The Science Behind Predicting Solar and Lunar Eclipses – The Tartan

The Science Behind Predicting Solar and Lunar Eclipses – The Tartan

“Time Lapse of Total Solar Eclipse” by Callan Carpenter, from Wikimedia Commons is licensed under CC BY-SA 4.0

When the solar eclipse happened in Pittsburgh last Monday, we knew all about it: the eclipse would begin at 2 p.m., end at 4:30 p.m., and 97 percent solar coverage would occur at precisely 3:17 p.m. How did we know this in advance? A lot of math and technology told us.

Astronomers have developed models of how the Sun, Earth, and Moon move around each other using their gravitational fields, Newton’s laws of motion, and the exact shapes of each of these celestial bodies. Since all space is relative, astronomers take into account where the Sun and Moon are relative to Earth’s location. Using the current positions of these bodies at a given time and several complex equations relating how they move, astronomers can program a computer to integrate these equations to find the relative positions of the Sun and Moon as seen from Earth at any time , says NASA.

With this, along with historical pattern recognition, NASA can calculate the details and timing of eclipses a thousand years in the future and thousands of years in the past.

But you don’t necessarily need this technology to predict eclipses.

Many historical astronomers have done well at predicting eclipses without modern supercomputers.

The first documented correct prediction of a total solar eclipse was made by the English astronomer Edmund Halley in 1715. Halley predicted the eclipse to within four minutes, and he plotted a path of totality across Great Britain that was only about 20 miles away. He did this by using many of Newton’s new theories, astronomical measurements and a lot of mathematics. This was in contrast to the fact that ancient civilizations could not predict the locations of total solar eclipses because there was no easy solar cycle to extrapolate from, and they could not accurately predict the location and movement of the Moon. Also, the path of a total solar eclipse is relatively narrow, meaning that even when a total solar eclipse occurs, it will only be visible from a patch of Earth.

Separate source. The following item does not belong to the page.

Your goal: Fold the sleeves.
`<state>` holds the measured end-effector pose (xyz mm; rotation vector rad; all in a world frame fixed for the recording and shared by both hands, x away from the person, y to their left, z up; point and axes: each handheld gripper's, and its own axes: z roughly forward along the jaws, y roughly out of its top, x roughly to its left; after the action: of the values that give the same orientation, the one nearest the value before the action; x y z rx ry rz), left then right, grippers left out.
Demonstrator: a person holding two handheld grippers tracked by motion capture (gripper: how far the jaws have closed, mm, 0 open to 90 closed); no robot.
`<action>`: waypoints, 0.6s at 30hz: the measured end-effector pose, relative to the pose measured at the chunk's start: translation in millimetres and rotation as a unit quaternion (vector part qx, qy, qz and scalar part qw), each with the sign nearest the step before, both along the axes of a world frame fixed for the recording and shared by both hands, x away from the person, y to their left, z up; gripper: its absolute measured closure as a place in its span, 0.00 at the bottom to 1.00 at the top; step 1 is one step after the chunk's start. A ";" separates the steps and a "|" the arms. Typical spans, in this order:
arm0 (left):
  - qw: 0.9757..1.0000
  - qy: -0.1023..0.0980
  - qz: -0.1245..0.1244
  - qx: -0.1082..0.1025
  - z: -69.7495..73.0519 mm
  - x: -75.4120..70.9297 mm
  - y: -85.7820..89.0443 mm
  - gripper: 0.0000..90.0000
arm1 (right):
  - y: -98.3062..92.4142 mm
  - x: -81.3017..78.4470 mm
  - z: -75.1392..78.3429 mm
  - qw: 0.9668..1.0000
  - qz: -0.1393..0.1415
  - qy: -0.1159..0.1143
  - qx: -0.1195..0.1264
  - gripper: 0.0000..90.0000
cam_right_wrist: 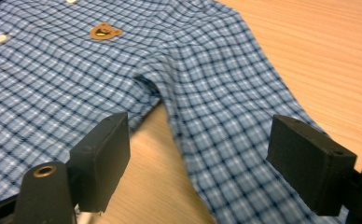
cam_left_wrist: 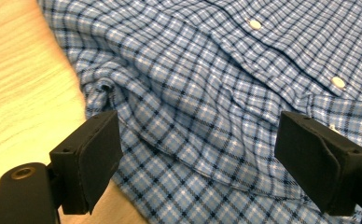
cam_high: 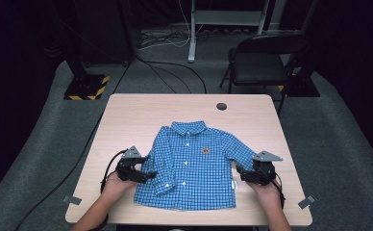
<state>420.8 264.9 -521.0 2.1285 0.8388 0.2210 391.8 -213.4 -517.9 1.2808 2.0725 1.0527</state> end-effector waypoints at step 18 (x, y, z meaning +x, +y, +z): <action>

Although correctly predicting total solar eclipses is a relatively new phenomenon in human history, humans have been predicting lunar eclipses for millennia. One massive help is the Saros cycle, an 18-year cycle for which the Sun, Earth, and Moon will be in roughly the same position at some point during each cycle.

When a lunar eclipse occurs on Earth, there is a chance that another lunar eclipse will occur there 18 years later. But the same cannot be said for total solar eclipses; if one total solar eclipse occurs at one time, another is likely to occur 18 years later.

The catch is that the aggregate will most likely be in a completely different place on Earth. (Lunar eclipses, on the other hand, are visible from about half the planet, making them easily predictable.)

After three Saros cycles, the sun usually returns to roughly the same location on Earth, but with enough errors to mean that total solar eclipses repeat in roughly the same locations every 54 years.

We don’t know how far eclipse prediction goes—the Mayans, Chinese, and Babylonians may have predicted eclipses using naked-eye observations and pattern recognition even before written records began. The Greeks had the Antikythera Mechanism, a mechanical device that predicted the positions of objects in the night sky. He could predict lunar eclipses using the Saros cycle, but he could only predict when a total solar eclipse would occur, not any details about where on Earth. The Mesopotamians also predicted eclipses using the Saros cycle, which was key because they associated total solar eclipses with the death of kings.

Eclipses are part of a shared human experience transcending space and time, and interestingly, predicting eclipses is also part of that shared human experience

Societies for most of history were unable to make accurate astronomical measurements and perform complex calculations. Today, these barriers are behind us. So if you’re dying to see another eclipse, astronomers can tell you exactly where to go and when.